Tout sa vie durant parmi nous, Jésus découvrira en sa personne que s’accomplit la prophétie d’Isaïe reformulée par Jean-Baptiste. Élu de Dieu, il le sera et le deviendra en l’urgence de la Parole qui l’habite, cette Parole qu’il faut dire et proclamer même au prix d’être mal compris, au prix de devenir occasion de contradictions et de disputes, au prix même de sa vie. Qu’importe. Cette Parole trouvera son chemin dans le cœur de tous ceux et celles qui ont un cœur pur, avide de salut, ouvert à tout avenir. Cette Parole sera la Bonne Nouvelle annoncée aux pauvres, à ceux et celles qui ne croient pas tout savoir, tout posséder comme par un droit de naissance.
Élu de Dieu, cela sera la source de la force et du courage qui habiteront Jésus tout au long de sa mission sur cette terre et pour les âges à venir; la source de sa fidélité à son destin qu’il sait être entre les mains de Dieu; la source de cette espérance qui sera sienne même aux heures dures et cruelles de sa passion et de sa croix.
Mais voilà, cette révélation sur qui est vraiment Jésus ne nous est pas donnée que pour être un objet de contemplation, si beau et si haut soit-il, si rassurant puisse-t-il être. Jésus est, toujours, pour les autres, pour nous.
Il s’adresse à nous, par l’intermédiaire de Jean-Baptiste, pour nous inviter à le découvrir, à découvrir qui il est pour nous, quelle place il tient en nos vies, quel esprit justement il apporte en nos vies.

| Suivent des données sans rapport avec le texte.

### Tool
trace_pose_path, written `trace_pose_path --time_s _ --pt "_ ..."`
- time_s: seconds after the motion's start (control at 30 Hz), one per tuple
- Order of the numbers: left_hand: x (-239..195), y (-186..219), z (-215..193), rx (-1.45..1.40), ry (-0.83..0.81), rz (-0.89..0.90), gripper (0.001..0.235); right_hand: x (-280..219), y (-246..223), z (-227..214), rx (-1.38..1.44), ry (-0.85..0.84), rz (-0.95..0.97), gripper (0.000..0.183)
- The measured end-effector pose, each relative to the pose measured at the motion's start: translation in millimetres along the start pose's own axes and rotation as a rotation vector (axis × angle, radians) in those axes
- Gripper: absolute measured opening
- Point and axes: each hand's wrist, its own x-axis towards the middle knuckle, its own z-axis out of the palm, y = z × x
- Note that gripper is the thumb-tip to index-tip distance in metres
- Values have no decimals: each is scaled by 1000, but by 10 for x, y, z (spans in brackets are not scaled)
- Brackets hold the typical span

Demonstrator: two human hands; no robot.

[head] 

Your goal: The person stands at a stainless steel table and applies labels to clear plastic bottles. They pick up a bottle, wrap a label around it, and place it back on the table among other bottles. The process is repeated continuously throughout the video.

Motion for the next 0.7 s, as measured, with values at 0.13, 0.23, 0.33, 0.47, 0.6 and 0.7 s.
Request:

Tout au long de l’année qui vient de commencer, nous sommes conviés à progresser en cette découverte au contact de sa parole, au souvenir de ses gestes, dans la mémoire que nous gardons de son intérêt et de son attention pour nous.
Jésus pour les autres, pour nous, en nous révélant, en nous faisant comprendre qui nous sommes à sa suite et à son modèle. Nous aussi nous pouvons dire et comprendre que nous avons du prix aux yeux de Dieu, d’un Dieu qui n’est pas indifférent à nos bonheurs et nos peines, à notre destin. Jésus notre maître, oui, mais tellement plus Jésus notre frère. Son destin est le nôtre. Son courage, sa fidélité, son espérance peuvent encore être les nôtres. L’Esprit qui demeure sur lui, il nous l’a transmis.
Ce bref texte d’Évangile de ce matin, c’est un peu comme une occasion qui nous est offerte de redresser la tête. Nous avons du prix aux yeux de Dieu. Peu importe nos fragilités, nos manques, ces sentiments d’inadéquation que nous ressentons souvent. Peu importe nos isolements. Tout a du prix pour nous et aux yeux de Dieu. Nous sommes invités à nous découvrir en découvrant qui est Jésus.
Comme lui, nous pouvons être espérant et confiant. Comme lui nous pouvons être pour les autres. L’être en témoignant de la Parole qui nous habite, de la mémoire qui donne sens à nos gestes. Pour les autres, dans une attitude de fraternité, de reconnaissance de partage d’un même destin. Pour les autres, en donnant de nous-mêmes bien sûr, mais également en attendant des autres qui sont aussi réponse à nos manques, à nos fragilités.
Pas de sentiment de faiblesse ou d’humiliation en tout cela. Simplement la reconnaissance que, comme Jésus l’a vécu et nous le redit constamment, nous sommes tous en bien des manières – et par le baptême – des élus de Dieu, que tous en bien des manières nous devons apprendre à dire à Dieu et à nous dire : Oui, J’ai du prix aux yeux de Dieu.